| About this exercise |
Reproduce the following material exactly, including every line.

┌────────

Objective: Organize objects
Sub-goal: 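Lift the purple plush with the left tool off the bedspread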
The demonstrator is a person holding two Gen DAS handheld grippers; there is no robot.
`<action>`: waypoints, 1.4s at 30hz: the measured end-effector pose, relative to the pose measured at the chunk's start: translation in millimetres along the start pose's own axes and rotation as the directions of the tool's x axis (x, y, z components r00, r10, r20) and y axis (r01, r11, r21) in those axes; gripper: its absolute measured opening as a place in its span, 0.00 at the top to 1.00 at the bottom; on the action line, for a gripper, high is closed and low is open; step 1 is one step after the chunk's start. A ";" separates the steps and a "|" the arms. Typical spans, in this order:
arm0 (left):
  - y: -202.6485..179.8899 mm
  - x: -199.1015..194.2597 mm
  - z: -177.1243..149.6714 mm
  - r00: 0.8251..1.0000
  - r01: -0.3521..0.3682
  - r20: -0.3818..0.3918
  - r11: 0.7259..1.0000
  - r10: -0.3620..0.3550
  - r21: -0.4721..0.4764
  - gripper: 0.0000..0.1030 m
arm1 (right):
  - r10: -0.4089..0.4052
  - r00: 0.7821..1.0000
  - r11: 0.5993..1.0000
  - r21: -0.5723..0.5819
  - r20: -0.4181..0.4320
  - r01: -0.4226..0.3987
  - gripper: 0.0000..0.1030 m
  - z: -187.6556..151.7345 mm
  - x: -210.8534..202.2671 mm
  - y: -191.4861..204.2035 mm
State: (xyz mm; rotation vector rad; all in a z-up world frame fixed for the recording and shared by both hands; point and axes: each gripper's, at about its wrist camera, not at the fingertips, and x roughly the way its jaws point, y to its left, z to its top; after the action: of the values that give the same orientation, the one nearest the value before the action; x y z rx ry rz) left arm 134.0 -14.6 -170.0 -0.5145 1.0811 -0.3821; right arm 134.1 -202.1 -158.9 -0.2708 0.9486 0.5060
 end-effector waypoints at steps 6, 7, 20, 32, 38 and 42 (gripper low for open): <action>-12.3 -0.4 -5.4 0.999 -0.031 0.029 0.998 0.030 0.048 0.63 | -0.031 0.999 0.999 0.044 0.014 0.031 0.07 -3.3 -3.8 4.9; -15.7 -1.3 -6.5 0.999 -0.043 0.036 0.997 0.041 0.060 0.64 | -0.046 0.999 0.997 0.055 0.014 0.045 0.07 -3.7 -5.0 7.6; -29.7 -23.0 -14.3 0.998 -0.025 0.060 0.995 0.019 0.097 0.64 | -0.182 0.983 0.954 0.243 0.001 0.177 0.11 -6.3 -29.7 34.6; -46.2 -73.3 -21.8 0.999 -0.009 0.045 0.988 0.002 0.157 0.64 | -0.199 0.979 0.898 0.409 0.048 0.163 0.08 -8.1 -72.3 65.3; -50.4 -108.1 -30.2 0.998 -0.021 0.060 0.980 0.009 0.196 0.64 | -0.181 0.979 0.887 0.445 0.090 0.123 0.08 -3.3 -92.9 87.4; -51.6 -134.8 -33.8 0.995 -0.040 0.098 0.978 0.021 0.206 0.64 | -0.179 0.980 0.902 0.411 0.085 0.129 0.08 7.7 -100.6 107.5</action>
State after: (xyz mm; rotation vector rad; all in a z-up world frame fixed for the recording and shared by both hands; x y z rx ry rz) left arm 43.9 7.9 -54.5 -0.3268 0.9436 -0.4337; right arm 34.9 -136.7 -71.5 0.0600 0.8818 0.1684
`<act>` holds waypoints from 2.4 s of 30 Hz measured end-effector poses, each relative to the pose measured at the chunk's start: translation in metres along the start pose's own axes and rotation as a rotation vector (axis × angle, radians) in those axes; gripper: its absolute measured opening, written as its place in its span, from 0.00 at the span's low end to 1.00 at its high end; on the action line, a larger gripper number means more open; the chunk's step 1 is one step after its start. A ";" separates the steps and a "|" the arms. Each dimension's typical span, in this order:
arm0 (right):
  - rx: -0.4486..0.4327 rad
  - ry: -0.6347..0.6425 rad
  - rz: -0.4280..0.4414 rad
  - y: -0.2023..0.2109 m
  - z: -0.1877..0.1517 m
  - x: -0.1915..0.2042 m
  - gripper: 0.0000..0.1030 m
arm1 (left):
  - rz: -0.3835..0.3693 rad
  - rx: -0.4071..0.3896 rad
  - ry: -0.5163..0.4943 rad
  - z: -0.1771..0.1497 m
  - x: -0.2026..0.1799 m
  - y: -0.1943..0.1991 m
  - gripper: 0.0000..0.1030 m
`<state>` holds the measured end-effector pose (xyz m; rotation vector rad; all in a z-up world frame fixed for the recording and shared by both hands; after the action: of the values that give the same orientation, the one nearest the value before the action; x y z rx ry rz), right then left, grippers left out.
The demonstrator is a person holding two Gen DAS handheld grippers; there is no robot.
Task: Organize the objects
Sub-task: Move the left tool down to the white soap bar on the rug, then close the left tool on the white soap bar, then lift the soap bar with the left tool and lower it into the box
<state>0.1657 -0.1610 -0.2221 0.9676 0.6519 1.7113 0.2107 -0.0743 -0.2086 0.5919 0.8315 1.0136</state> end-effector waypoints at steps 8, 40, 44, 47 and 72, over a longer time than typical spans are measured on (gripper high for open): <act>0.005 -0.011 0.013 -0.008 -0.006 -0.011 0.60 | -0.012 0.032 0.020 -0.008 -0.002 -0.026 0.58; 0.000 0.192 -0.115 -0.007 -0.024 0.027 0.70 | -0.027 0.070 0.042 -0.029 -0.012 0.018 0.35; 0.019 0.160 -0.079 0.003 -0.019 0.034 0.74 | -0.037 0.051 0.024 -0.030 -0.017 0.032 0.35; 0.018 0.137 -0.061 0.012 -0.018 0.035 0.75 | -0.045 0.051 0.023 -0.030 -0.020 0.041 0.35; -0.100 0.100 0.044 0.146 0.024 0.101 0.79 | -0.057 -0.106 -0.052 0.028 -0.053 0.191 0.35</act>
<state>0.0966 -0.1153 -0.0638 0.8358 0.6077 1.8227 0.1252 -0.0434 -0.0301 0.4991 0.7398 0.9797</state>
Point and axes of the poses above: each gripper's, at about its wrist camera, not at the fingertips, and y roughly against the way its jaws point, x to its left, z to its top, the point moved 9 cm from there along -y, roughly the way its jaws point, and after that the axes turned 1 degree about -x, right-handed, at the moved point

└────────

| Answer to this exercise |
Objective: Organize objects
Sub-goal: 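Lift the purple plush with the left tool off the bedspread
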The demonstrator is a person holding two Gen DAS handheld grippers; there is no robot.
`<action>`: waypoints, 1.4s at 30hz: the measured end-effector pose, relative to the pose measured at the chunk's start: translation in millimetres along the start pose's own axes and rotation as the directions of the tool's x axis (x, y, z components r00, r10, r20) and y axis (r01, r11, r21) in those axes; gripper: its absolute measured opening as a place in its span, 0.00 at the top to 1.00 at the bottom; on the action line, for a gripper, high is closed and low is open; step 1 is one step after the chunk's start. A ";" separates the steps and a "|" the arms. Typical spans, in this order:
arm0 (left):
  - y: -202.6485..179.8899 mm
  - x: -199.1015..194.2597 mm
  - z: -177.1243..149.6714 mm
  - r00: 0.8251..1.0000
  - r01: -0.3521..0.3682
  - r20: -0.3818..0.3918
  - r11: 0.7259..1.0000
  - r10: -0.3620..0.3550
  - r21: -0.4721..0.4764
  - gripper: 0.0000..0.1030 m
arm1 (right):
  - r10: -0.4089..0.4052
  - r00: 0.7821..1.0000
  - r11: 0.5993..1.0000
  - r21: -0.5723..0.5819
  - r20: -0.4181..0.4320
  - r01: -0.4226..0.3987
  - gripper: 0.0000..0.1030 m
  - z: -187.6556..151.7345 mm
  - x: -210.8534..202.2671 mm
  - y: -191.4861..204.2035 mm
State: (xyz mm; rotation vector rad; all in a z-up world frame fixed for the recording and shared by both hands; point and axes: each gripper's, at about its wrist camera, not at the fingertips, and x roughly the way its jaws point, y to its left, z to its top; after the action: of the values that give the same orientation, the one nearest the value before the action; x y z rx ry rz) left arm 134.0 -14.6 -170.0 -0.5145 1.0811 -0.3821; right arm 134.1 -202.1 -158.9 -0.2708 0.9486 0.5060
 end-effector waypoints at steps 6, 7, 20, 32, 38 and 42 (gripper low for open): <action>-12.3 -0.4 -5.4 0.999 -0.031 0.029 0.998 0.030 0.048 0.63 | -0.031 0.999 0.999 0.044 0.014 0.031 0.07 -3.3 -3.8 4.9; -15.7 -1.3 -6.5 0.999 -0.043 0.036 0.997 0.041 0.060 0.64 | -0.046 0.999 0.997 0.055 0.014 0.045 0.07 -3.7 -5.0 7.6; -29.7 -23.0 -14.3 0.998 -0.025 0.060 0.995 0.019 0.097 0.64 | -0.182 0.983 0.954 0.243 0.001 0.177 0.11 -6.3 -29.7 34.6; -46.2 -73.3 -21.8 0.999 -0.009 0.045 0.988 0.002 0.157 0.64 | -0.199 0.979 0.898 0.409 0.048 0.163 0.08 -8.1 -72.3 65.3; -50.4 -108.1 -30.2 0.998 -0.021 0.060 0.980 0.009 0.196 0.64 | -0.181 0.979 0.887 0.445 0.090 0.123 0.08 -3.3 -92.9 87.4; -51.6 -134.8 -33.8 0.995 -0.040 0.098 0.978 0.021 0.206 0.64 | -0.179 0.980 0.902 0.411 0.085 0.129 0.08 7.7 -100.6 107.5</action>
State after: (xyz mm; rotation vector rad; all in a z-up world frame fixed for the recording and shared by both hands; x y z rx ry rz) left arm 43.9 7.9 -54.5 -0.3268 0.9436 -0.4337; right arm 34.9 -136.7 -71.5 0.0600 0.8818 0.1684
`<act>` holds waypoints from 2.4 s of 30 Hz measured end-effector poses, each relative to the pose measured at the chunk's start: translation in metres along the start pose's own axes and rotation as a rotation vector (axis × angle, radians) in those axes; gripper: its absolute measured opening, written as its place in its span, from 0.00 at the span's low end to 1.00 at its high end; on the action line, a larger gripper number means more open; the chunk's step 1 is one step after its start. A ";" separates the steps and a "|" the arms. Each dimension's typical span, in this order:
arm0 (right):
  - rx: -0.4486..0.4327 rad
  - ry: -0.6347..0.6425 rad
  - rz: -0.4280..0.4414 rad
  - y: -0.2023..0.2109 m
  - z: -0.1877..0.1517 m
  - x: -0.1915..0.2042 m
  - gripper: 0.0000..0.1030 m
arm1 (left):
  - rz: -0.3835..0.3693 rad
  - rx: -0.4071..0.3896 rad
  - ry: -0.5163..0.4943 rad
  - z: -0.1771..0.1497 m
  - x: -0.2026..0.1799 m
  - y: -0.1943..0.1991 m
  - gripper: 0.0000..0.1030 m
`<state>` holds the measured end-effector pose (xyz m; rotation vector rad; all in a z-up world frame fixed for the recording and shared by both hands; after the action: of the values that give the same orientation, the one nearest the value before the action; x y z rx ry rz), right then left, grippers left out.
The demonstrator is a person holding two Gen DAS handheld grippers; there is no robot.
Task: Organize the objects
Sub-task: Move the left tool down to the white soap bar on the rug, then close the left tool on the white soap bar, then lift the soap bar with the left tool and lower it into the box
<state>0.1657 -0.1610 -0.2221 0.9676 0.6519 1.7113 0.2107 -0.0743 -0.2086 0.5919 0.8315 1.0136</state> end-effector waypoints at steps 8, 40, 44, 47 and 72, over a longer time than typical spans are measured on (gripper high for open): <act>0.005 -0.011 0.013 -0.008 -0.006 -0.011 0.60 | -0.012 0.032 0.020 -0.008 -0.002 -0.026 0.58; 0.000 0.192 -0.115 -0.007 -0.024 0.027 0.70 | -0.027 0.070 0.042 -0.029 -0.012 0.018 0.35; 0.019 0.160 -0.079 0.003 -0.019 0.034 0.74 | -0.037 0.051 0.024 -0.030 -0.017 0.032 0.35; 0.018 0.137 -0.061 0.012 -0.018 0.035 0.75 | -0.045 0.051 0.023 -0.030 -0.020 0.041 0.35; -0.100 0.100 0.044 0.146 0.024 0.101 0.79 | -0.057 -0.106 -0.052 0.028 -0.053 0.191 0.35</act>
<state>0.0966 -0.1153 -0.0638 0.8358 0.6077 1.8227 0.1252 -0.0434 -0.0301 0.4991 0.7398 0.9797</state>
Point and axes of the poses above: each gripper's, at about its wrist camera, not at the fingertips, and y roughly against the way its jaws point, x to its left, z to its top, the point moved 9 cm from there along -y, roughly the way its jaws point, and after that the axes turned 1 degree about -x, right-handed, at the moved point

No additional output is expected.